> Available data
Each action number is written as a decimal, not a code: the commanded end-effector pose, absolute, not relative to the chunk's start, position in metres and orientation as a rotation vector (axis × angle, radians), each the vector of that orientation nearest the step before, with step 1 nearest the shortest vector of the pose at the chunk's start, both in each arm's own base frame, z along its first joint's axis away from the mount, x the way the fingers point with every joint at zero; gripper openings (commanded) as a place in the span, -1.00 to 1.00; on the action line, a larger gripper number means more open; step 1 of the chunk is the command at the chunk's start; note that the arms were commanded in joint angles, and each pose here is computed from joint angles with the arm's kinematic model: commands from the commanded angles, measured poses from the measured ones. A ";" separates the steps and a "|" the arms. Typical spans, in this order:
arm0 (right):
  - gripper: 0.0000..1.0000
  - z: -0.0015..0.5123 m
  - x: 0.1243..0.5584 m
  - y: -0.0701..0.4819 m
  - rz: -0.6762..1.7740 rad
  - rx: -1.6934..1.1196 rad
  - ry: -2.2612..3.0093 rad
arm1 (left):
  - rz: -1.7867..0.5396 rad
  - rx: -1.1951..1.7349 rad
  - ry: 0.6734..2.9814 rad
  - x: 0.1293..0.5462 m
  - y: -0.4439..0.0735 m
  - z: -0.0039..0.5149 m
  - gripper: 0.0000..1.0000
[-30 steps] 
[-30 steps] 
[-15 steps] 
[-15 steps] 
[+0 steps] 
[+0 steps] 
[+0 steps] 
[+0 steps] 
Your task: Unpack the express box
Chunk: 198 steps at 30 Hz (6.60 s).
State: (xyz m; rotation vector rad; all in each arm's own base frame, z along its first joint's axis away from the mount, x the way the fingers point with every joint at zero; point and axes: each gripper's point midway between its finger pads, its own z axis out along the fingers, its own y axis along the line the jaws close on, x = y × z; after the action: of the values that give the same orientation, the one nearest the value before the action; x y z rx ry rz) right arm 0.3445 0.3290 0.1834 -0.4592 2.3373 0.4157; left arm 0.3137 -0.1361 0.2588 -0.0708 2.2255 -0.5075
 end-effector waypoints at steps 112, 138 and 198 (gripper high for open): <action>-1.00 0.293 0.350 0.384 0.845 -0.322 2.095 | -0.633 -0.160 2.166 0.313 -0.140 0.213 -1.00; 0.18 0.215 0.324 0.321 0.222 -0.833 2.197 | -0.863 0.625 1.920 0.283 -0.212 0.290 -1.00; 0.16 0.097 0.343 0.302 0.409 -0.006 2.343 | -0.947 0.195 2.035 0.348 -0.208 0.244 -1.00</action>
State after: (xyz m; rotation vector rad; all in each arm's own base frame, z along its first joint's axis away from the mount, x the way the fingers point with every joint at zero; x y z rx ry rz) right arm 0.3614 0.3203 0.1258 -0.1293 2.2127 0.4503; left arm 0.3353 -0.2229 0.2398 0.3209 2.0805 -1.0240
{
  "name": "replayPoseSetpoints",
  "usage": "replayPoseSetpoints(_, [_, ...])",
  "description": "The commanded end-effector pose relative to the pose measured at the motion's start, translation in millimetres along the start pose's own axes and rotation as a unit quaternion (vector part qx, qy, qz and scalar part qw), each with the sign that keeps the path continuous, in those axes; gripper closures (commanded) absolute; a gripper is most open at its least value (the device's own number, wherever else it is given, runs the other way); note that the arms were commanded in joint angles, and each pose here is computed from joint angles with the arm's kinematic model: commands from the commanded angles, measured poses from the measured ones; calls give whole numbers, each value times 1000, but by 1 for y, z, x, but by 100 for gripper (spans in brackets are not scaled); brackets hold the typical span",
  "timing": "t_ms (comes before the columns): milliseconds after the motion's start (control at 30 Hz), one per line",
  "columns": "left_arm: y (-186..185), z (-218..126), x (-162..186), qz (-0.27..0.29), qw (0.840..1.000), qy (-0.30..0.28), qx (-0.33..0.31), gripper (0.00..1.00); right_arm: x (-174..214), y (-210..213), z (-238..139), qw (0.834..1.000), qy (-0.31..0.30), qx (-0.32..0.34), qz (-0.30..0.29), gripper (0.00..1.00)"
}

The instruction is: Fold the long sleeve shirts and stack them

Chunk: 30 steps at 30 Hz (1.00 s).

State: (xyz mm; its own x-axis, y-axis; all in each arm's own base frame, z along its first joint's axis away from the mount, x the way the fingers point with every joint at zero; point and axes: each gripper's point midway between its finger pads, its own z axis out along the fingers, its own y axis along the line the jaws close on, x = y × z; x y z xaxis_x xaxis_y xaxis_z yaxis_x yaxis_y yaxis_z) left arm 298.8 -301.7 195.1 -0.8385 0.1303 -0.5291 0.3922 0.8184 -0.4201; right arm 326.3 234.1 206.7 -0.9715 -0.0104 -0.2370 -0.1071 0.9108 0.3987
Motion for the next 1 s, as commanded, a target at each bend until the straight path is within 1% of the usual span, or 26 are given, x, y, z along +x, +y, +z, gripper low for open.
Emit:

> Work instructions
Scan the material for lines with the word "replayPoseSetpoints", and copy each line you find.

> Written solution
  "name": "replayPoseSetpoints",
  "usage": "replayPoseSetpoints(_, [_, ...])",

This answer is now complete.